Sözüm, “sahip olduğu değerlerin, hiç tükenmeyeceğini sananlara” ya da bu mantıkla davrananlara…

Yanlış düşünüyor, yanılıyorsunuz.

Bu evrende, sonsuza dek kalabilecek / yaşayabilecek hiçbir değer, hiçbir meta yok.

Bilesiniz ki her şey, her bir şey eriyor, bozuluyor, tükeniyor, yok oluyor.

Güç de tükeniyor, kuvvet de tükeniyor, enerji de tükeniyor.

Zevkler, hazlar da tükeniyor.

Dahası ceplerdeki para tükeniyor.

Güven tükeniyor.

İnanç tükeniyor.

Dostluklar, içtenlikler tükeniyor.

Makam, mevkiinin yarattığı forslar tükeniyor.

Günler, aylar, yıllar tükeniyor.

İçten gelen ya da yapmacık sevgiler, saygılar tükeniyor.

Bin bir güçlükle kazanılan itibarlar, adınıza sanınıza olan ilgiler tükeniyor.

Yüzlerdeki albeni, vücutlardaki dirilik, güzellik, canlılıklar tükeniyor.

Gözlerdeki fer tükeniyor.

Gençlik tükeniyor.

Ve…

Ve ömür tükeniyor.

… …

Ardında hoş bir seda bıraktın ya da bırakmadın!

Bırakmadıysan; ismin, cismin ve de her bir şeyin anında tükeniyor, yok oluyor,

* * *

Görüyor ve yaşıyoruz; hiçbir şeyini kaybetmeyecekmiş gibi yaşayanlar, davrananlar var yakın çevremizde.

Elezerce (sadistçe) birbirlerini kıranlar, incitenler, üzenler var...

Üççeyrek asrı devirmiş bir fani olarak söylüyorum; yanlış yapıyorsunuz.

İnanın her şey, eriyor, her bir şey tükeniyor ve yok oluyor.

Yaptığınız ya da yapmak isteyip de yap(a)madığınız her bir şey tükeniyor.

Yapmak isteyip de yapmaya üşendiğiniz şeyler de tükeniyor.

Gün oluyor, gün geliyor; güvenilen ne varsa, onlar da yitip gidiyor...

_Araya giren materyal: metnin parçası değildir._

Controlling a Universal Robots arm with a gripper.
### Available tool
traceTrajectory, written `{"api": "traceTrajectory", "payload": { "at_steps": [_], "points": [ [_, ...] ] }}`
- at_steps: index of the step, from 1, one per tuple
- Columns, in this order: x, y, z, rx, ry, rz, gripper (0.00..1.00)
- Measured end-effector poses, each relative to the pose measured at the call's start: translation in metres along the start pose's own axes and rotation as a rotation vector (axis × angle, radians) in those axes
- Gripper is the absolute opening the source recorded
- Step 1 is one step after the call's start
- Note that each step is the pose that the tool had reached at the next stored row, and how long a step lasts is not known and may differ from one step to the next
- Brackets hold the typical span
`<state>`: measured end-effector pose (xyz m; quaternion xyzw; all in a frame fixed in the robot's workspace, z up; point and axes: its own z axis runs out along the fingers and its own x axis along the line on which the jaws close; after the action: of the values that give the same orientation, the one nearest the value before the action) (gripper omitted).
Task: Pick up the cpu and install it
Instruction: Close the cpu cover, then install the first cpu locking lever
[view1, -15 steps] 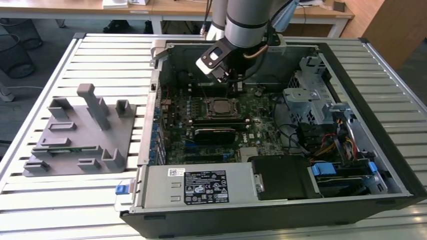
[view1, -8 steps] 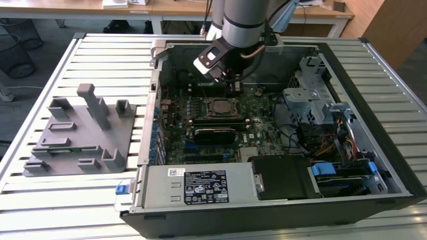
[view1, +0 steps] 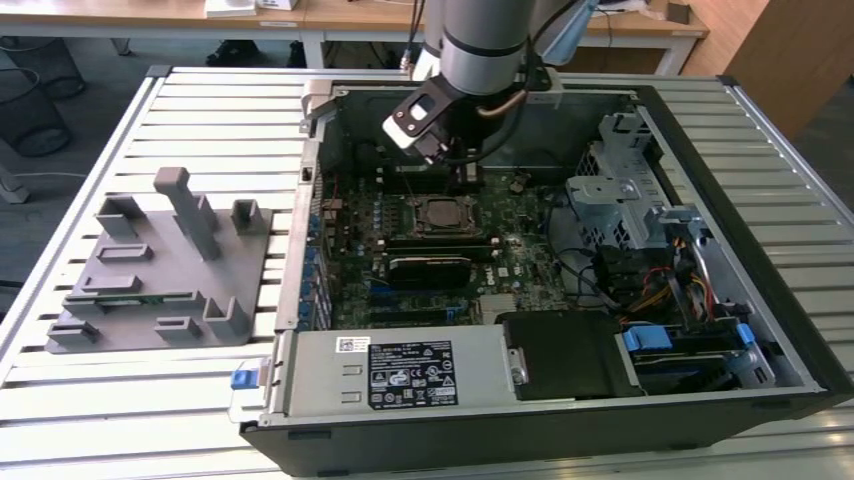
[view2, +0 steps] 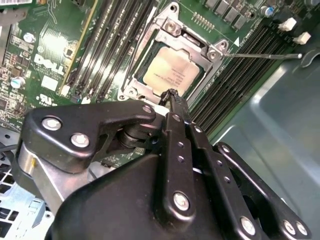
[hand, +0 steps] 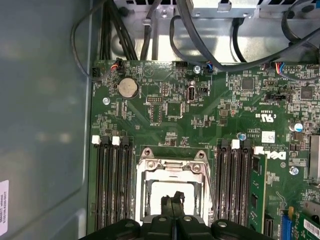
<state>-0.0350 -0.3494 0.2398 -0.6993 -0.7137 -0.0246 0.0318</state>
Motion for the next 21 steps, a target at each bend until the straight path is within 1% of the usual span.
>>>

Bir şeyleri kazanmak zor oluyor da; yitirilmesi çok kolay oluyor.

Yitirilen değerler, yitirilen zaman, geri gelmiyor, getirilemiyor.

Uçup gidiyor zaman...

Uçup gidiyor değerler…

Uçup gidiyor dostluklar…

Uçup gidiyor sevgiler, saygılar, ilgiler, içtenlikler…

Uçup gidiyor aramalar, sormalar…

Uçup gidiyor gönül almalar…

Bilesiniz ki; dilemediğiniz ya da dilemeye fırsat bulamadığınız “özürlerin”, söyley(e)mediğiniz “seviyorumların”, esirgediğiniz “ilgilerin”, kibir ve gururla doldurduğunuz “zamanın” telafisi yok...

Her bir şey tükeniyor.

Geriye dönüp baktığınızda da; ardınızda, hiçbir şey kalmadığının ayırdına varıyorsunuz.

İşte o zaman “keşkeler” başlıyor.

Can sıkan, iç burkan, lanet olası keşkeler…

Demem o ki; “keşke” dememek için, yaşadığınız zamanı iyi değerlendirin.

Göz açıp, kapayana geçip, gidiyor her şey.

Ne makam kalıyor, ne mevki.

Ne para kalıyor, ne pul.

Makam mevki gidince; para pul gidince; güç kuvvet gidince; dirilik güzellik gidince; ne ilgi kalıyor, ne sevgi.

İyisi mi siz “gök kubbede hoş bir seda bırakmaya” bakın.

Gerçi bir süre sonra o da gidiyor, o da unutuluyor.